The striking reduction in mortality observed in the MADIT II and SCD-HeFT trials had a major impact on reimbursement for ICD primary prevention in the United States, which in turn accelerated the adoption of this device therapy. In 2002, ICD product labeling was expanded by the US Food and Drug Administration (FDA) to include the MADIT II patient population. However, the Centers for Medicare and Medicaid Services (CMS) initially restricted Medicare reimbursement to a subset of patients with QRS duration > 120 ms, which automatically excluded over half of otherwise eligible patients and made it difficult for physicians to adequately prescribe the therapy. Moreover, the original coverage criteria also limited reimbursement to patients with an EF ≤ 30%, which further limited the therapy.

This changed in 2005 following publication of the SCD-HeFT results, which prompted CMS to expand ICD primary prevention reimbursement criteria to include a wider range of patients. Coverage is now provided for both ischemic and nonischemic HF patients with an EF ≤ 35%, with no stipulation with regard to QRS duration (Table 1).^[11,12] (Of note, however, coverage is routinely provided for the use of conservatively programmed, single-lead ICDs (similar to those employed in SCD-HeFT); whereas dual-chamber devices are covered only if justified in the patient's medical record. In addition, patients receiving ICDs for primary prevention outside of an IDE-approved clinical trial must be entered into a national registry database in order to be eligible for Medicare coverage.)

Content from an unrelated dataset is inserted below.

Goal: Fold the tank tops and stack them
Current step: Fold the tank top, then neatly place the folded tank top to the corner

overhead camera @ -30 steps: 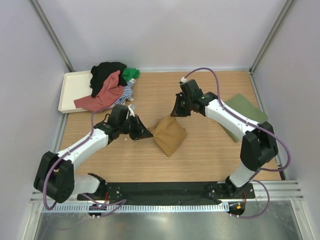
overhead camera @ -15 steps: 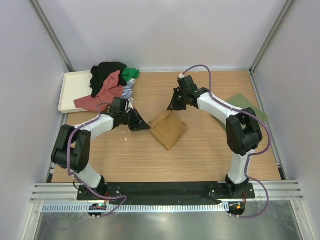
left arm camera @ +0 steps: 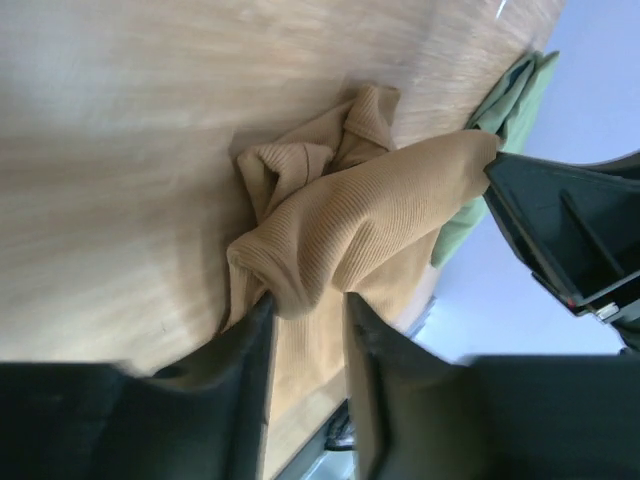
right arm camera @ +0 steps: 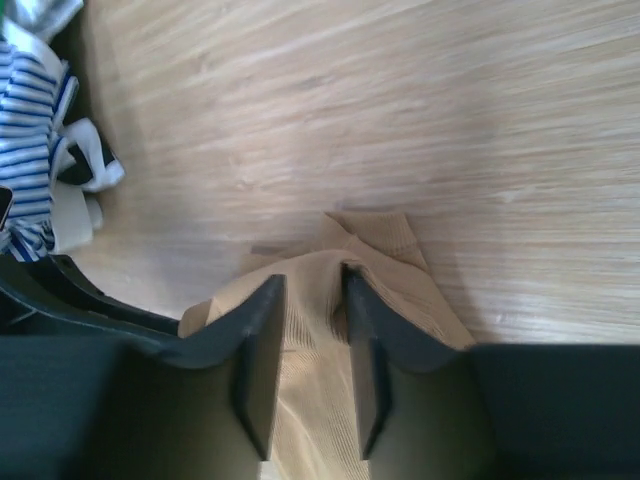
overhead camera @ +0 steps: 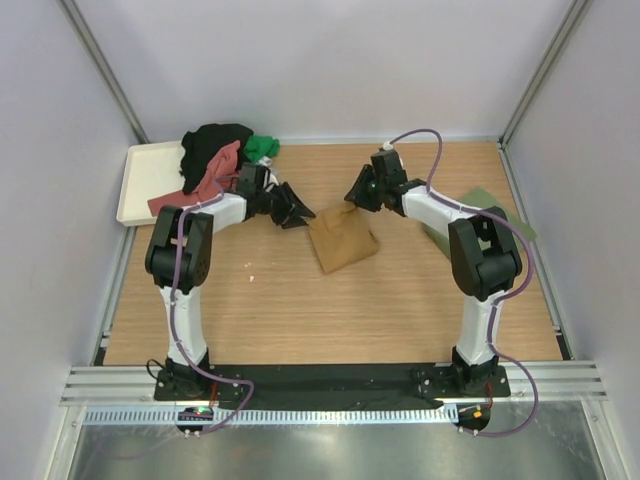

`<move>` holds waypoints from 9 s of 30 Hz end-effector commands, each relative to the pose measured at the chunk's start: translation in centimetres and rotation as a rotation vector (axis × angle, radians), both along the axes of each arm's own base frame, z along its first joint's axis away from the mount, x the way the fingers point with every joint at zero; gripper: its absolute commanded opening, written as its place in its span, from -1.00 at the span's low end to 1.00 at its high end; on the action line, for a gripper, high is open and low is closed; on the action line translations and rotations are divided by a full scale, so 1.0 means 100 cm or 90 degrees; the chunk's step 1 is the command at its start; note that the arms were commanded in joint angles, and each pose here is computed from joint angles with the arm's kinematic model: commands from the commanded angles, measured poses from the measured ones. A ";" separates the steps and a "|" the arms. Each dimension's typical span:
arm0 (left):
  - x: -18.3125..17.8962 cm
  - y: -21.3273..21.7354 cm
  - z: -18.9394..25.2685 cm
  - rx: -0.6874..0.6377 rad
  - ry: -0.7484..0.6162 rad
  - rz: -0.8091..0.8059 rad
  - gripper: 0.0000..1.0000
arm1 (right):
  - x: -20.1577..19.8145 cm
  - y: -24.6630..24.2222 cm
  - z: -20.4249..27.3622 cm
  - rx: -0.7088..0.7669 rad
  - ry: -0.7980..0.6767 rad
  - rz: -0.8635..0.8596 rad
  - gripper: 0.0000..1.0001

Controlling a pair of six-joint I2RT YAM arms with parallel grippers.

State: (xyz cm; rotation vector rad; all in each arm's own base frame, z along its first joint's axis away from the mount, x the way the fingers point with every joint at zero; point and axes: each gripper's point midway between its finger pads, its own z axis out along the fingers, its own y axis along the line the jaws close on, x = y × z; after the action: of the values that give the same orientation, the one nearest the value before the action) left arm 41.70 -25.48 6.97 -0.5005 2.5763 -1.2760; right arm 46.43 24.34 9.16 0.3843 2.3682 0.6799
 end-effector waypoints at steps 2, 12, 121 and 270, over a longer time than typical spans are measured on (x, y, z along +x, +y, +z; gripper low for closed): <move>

Table 1. Centers for Medicare & Medicaid Services (CMS) Coverage Requirements for Implantable Cardioverter-Defibrillator Implantation for Primary Prevention*

*For all groups, patients must not have (1) cardiogenic shock or symptomatic hypotension while in a stable baseline rhythm; (2) undergone CABG surgery or PTCA within the past 3 months; (3) experienced an acute MI within the past 40 days; (4) clinical symptoms or findings that would make them a candidate for coronary revascularization; (5) irreversible brain damage from preexisting cerebral disease; or (6) any disease, other than cardiac disease, associated with a likelihood of survival less than 1 year.
^†The CMS has determined that the evidence, though less compelling at this time, is adequate to conclude that an ICD is reasonable and necessary for this subset of patients.
CABG = coronary artery bypass graft; CRT = cardiac resynchronization therapy; EF = ejection fraction; IDCM = ischemic dilated cardiomyopathy; MI = myocardial infarction; NIDCM = nonischemic dilated cardiomyopathy; NYHA = New York Heart Association; PTCA = percutaneous transluminal coronary angioplasty.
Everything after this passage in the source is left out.